*TRY IT*. What lines below include the string "frame"? Pick them out and copy them.

*SUPPLIED DATA*.

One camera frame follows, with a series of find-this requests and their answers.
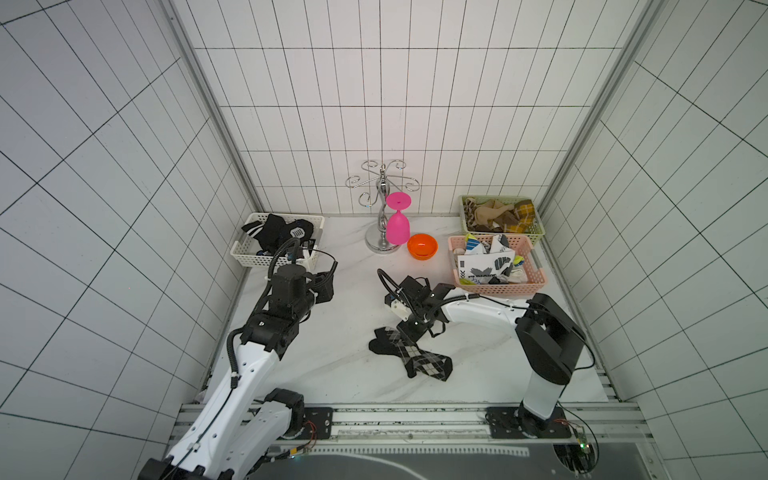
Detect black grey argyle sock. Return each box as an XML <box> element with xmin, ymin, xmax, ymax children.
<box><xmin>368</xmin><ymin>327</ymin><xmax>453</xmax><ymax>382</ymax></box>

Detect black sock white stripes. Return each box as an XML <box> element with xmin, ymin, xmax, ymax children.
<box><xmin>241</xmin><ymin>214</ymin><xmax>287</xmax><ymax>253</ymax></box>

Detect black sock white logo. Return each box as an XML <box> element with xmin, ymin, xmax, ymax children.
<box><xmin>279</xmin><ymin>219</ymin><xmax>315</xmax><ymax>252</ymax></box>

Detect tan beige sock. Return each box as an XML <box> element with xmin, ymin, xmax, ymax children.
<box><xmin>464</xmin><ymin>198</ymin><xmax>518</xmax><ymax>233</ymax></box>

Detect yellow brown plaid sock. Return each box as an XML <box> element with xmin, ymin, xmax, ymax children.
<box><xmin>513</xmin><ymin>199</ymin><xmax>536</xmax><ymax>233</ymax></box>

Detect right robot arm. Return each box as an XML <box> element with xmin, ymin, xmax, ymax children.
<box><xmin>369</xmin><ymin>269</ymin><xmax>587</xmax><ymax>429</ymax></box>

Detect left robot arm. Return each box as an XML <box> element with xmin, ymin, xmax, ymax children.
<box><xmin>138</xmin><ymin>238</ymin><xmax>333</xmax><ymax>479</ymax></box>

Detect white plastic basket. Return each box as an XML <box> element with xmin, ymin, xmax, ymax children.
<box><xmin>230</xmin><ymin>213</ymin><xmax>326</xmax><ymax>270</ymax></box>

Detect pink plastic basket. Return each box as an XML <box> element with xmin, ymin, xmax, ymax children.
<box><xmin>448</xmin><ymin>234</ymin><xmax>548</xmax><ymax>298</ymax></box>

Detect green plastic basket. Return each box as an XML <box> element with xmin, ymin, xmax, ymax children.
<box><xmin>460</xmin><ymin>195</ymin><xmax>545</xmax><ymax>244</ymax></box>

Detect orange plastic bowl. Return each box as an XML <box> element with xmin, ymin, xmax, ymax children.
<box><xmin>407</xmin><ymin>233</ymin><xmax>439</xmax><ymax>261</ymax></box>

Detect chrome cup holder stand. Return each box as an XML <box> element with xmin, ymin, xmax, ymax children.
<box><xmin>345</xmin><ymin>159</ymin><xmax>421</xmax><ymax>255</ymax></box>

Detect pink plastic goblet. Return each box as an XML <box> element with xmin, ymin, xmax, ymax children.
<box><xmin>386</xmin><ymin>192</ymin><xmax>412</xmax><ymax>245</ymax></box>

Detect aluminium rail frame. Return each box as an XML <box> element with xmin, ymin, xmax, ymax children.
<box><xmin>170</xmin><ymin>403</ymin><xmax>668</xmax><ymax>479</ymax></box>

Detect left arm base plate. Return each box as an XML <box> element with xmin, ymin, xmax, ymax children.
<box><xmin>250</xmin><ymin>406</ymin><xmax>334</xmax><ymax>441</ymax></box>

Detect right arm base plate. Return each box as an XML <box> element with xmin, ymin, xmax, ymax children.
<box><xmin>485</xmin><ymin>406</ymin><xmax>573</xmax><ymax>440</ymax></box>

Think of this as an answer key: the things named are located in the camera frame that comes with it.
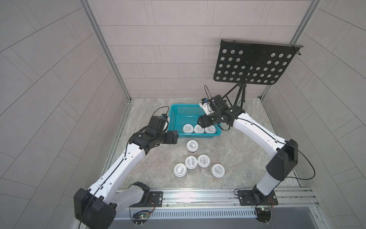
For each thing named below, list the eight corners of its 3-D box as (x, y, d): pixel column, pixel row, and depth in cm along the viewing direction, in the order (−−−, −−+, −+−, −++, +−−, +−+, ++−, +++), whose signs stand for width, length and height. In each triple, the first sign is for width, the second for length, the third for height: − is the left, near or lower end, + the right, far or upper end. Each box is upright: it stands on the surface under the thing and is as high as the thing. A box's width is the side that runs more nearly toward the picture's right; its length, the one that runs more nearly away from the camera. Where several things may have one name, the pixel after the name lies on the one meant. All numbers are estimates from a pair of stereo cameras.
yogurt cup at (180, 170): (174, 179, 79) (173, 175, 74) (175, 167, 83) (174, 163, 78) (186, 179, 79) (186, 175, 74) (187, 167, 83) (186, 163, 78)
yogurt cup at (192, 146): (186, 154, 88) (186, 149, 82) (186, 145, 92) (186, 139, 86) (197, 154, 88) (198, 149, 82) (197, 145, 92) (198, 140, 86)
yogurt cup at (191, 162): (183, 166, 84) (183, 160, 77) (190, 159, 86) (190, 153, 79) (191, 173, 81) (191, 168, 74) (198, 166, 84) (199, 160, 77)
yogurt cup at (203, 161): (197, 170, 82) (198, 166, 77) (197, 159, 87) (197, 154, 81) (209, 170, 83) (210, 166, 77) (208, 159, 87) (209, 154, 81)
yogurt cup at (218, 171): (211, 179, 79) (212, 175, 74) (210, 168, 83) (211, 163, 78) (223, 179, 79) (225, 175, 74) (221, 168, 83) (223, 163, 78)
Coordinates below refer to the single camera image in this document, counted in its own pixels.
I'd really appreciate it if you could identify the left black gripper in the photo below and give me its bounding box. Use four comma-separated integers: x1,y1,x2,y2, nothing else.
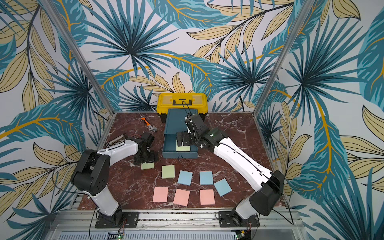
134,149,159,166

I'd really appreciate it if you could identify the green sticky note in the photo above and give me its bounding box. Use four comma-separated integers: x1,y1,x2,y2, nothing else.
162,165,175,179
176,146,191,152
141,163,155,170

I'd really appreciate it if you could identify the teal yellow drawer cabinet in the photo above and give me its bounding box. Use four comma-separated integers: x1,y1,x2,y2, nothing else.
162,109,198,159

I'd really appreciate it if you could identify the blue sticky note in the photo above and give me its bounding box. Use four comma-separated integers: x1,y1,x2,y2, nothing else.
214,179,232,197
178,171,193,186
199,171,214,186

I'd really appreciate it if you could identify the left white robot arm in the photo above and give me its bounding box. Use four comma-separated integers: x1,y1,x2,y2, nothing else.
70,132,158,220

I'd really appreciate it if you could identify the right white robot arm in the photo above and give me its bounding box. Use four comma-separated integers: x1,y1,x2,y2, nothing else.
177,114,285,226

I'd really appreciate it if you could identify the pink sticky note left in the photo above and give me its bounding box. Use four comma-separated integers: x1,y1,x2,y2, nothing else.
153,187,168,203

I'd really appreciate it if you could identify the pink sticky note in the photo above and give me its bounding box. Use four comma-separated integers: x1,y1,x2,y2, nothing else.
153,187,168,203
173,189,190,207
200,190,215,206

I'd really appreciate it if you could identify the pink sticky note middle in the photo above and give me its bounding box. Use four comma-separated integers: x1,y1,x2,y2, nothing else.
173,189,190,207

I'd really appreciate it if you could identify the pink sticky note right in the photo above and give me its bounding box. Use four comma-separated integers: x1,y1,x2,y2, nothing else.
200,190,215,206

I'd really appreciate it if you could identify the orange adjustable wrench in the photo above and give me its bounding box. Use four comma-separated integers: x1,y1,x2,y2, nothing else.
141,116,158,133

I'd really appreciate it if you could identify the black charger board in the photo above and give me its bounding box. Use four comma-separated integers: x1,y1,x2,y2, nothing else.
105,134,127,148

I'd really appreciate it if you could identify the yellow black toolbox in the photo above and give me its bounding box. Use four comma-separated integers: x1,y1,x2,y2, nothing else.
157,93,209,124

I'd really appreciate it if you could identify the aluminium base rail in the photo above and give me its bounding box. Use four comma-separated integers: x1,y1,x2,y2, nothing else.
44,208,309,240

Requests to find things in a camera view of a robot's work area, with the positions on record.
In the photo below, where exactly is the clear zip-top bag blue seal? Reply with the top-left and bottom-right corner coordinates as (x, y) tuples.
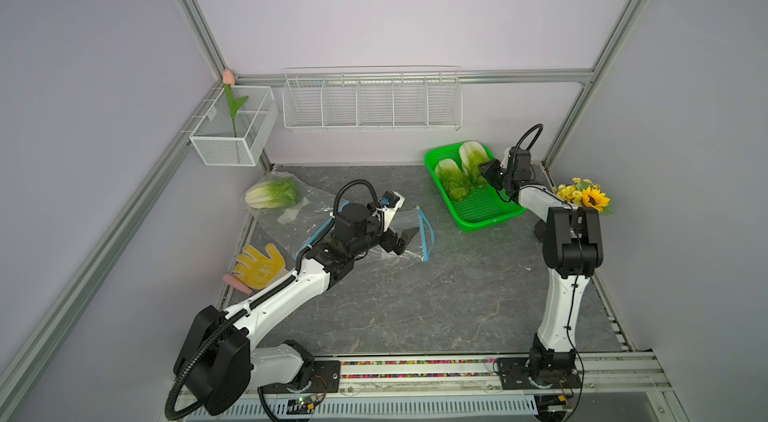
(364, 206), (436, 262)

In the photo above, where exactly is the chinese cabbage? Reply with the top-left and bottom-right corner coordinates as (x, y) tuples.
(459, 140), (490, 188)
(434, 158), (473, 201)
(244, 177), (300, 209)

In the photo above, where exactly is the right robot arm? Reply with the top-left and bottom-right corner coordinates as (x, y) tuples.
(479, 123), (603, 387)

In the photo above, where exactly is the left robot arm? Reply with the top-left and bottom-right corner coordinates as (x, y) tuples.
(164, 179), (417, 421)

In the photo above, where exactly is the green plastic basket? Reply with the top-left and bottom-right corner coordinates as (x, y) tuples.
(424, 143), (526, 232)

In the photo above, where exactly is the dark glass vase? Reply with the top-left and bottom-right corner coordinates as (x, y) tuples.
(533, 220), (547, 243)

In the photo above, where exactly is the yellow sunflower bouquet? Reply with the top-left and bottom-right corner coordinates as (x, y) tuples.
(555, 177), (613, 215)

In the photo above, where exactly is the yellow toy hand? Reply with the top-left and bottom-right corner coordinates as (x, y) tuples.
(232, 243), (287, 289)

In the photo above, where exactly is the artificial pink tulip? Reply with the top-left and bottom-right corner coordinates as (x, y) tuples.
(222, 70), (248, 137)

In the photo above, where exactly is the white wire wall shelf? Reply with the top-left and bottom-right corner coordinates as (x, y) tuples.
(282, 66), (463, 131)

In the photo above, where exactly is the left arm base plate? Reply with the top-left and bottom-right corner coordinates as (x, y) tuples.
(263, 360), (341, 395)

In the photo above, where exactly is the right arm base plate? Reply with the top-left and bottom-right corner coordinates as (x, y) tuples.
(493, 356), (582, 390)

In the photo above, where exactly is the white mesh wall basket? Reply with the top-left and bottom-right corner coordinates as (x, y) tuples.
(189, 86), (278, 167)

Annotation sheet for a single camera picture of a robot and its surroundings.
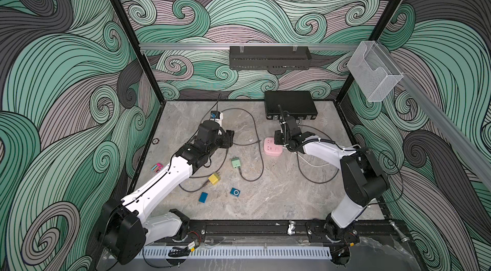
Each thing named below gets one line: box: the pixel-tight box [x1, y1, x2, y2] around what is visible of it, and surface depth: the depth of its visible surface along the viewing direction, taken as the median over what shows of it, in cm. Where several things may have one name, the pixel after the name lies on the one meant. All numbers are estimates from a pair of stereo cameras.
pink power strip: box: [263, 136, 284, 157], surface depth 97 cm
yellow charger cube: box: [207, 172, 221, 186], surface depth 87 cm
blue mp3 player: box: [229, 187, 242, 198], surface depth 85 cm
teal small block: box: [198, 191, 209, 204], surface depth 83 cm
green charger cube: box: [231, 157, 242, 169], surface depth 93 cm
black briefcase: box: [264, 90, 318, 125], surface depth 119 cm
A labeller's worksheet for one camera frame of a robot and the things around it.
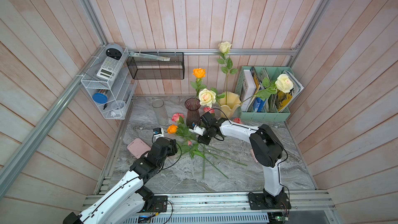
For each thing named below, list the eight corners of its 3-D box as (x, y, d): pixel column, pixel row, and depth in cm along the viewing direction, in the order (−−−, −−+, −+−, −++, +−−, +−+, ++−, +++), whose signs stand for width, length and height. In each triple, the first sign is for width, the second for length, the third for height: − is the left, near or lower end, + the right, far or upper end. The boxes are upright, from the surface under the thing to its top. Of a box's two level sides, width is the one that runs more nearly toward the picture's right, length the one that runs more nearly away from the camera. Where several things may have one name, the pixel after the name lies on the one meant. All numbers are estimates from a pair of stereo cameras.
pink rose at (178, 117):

*WRITTEN SOLUTION*.
One camera frame follows, with a series of find-this requests and their answers.
Detect aluminium rail frame. Return each box as an XML <box> element with xmin, ymin, xmax, ymax children.
Think of this as an answer key: the things named are located in the camera frame that comes with it.
A labeller's worksheet for one camera frame of a robot and the things around it.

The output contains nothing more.